Klarifikasi yang Gagal dan Sikap Arogan Pimpinan
Suryadi mengungkapkan bahwa pihaknya sudah berupaya meminta klarifikasi langsung kepada **Plt Direktur RSUD Agoesdjam Ketapang, dr. Feria Kowira**, namun hingga kini belum mendapat tanggapan resmi. Upaya komunikasi yang dilakukan beberapa kali pun selalu berujung buntu. “Sudah saya coba hubungi, tapi tidak bisa direspons. Akhirnya saya mendatangi salah satu staf rumah sakit yang juga pejabat pengadaan. Bukannya mendapat jawaban teknis, justru dia malah mengajak berteman karena khawatir masalah ini mencuat ke publik,” kata Suryadi.

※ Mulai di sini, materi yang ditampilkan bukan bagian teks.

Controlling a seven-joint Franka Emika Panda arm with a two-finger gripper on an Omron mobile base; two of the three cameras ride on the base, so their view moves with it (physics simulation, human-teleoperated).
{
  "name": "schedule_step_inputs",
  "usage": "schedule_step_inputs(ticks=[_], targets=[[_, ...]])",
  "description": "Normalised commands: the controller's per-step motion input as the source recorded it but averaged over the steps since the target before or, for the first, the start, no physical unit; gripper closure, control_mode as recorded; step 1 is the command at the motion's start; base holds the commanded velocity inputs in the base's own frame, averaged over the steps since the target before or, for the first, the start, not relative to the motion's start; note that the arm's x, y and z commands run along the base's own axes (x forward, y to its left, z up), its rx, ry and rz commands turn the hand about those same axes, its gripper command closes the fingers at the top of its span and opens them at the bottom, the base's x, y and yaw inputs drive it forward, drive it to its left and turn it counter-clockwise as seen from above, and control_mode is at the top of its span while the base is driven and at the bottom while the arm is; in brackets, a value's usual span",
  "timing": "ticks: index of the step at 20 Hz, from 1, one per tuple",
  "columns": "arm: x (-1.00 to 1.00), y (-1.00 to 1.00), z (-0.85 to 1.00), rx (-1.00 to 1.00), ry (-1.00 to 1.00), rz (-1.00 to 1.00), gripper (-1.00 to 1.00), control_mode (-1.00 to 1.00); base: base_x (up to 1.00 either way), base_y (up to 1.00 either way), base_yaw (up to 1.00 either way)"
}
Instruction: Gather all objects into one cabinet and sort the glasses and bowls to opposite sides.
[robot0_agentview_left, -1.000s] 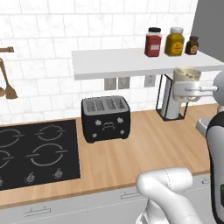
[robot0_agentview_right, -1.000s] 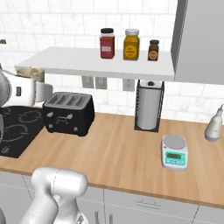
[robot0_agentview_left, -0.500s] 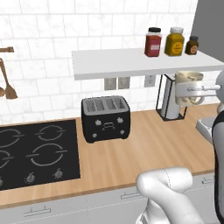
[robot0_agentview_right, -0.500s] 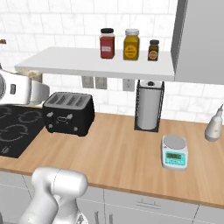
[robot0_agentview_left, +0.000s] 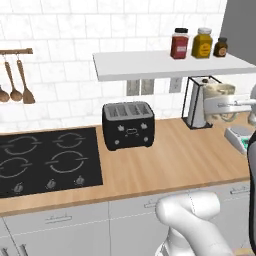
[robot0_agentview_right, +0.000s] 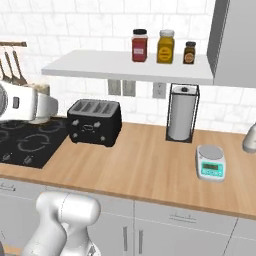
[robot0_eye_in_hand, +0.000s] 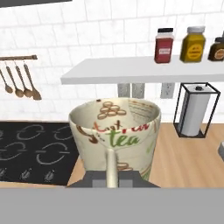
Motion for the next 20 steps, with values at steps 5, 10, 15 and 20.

Ia menambahkan, staf tersebut sempat berkeluh kesah bahwa dirinya kerap dijadikan “ATM berjalan” oleh oknum aparat hukum jika persoalan anggaran rumah sakit mulai disorot publik. “Ini menunjukkan ada ketakutan di internal mereka, yang justru memperkuat dugaan adanya praktik tidak sehat dalam pengelolaan dana rumah sakit,” tegasnya.
Lebih lanjut, Suryadi menilai sikap dr. Feria Kowira yang dinilai arogan dan sulit diajak berkomunikasi menunjukkan bahwa yang bersangkutan tidak layak memimpin lembaga publik yang mengelola dana miliaran rupiah. “Apalagi beliau saat ini merangkap jabatan sebagai Plt Direktur RSUD, tentu tanggung jawabnya besar. Tapi justru terkesan tidak transparan,” ujarnya.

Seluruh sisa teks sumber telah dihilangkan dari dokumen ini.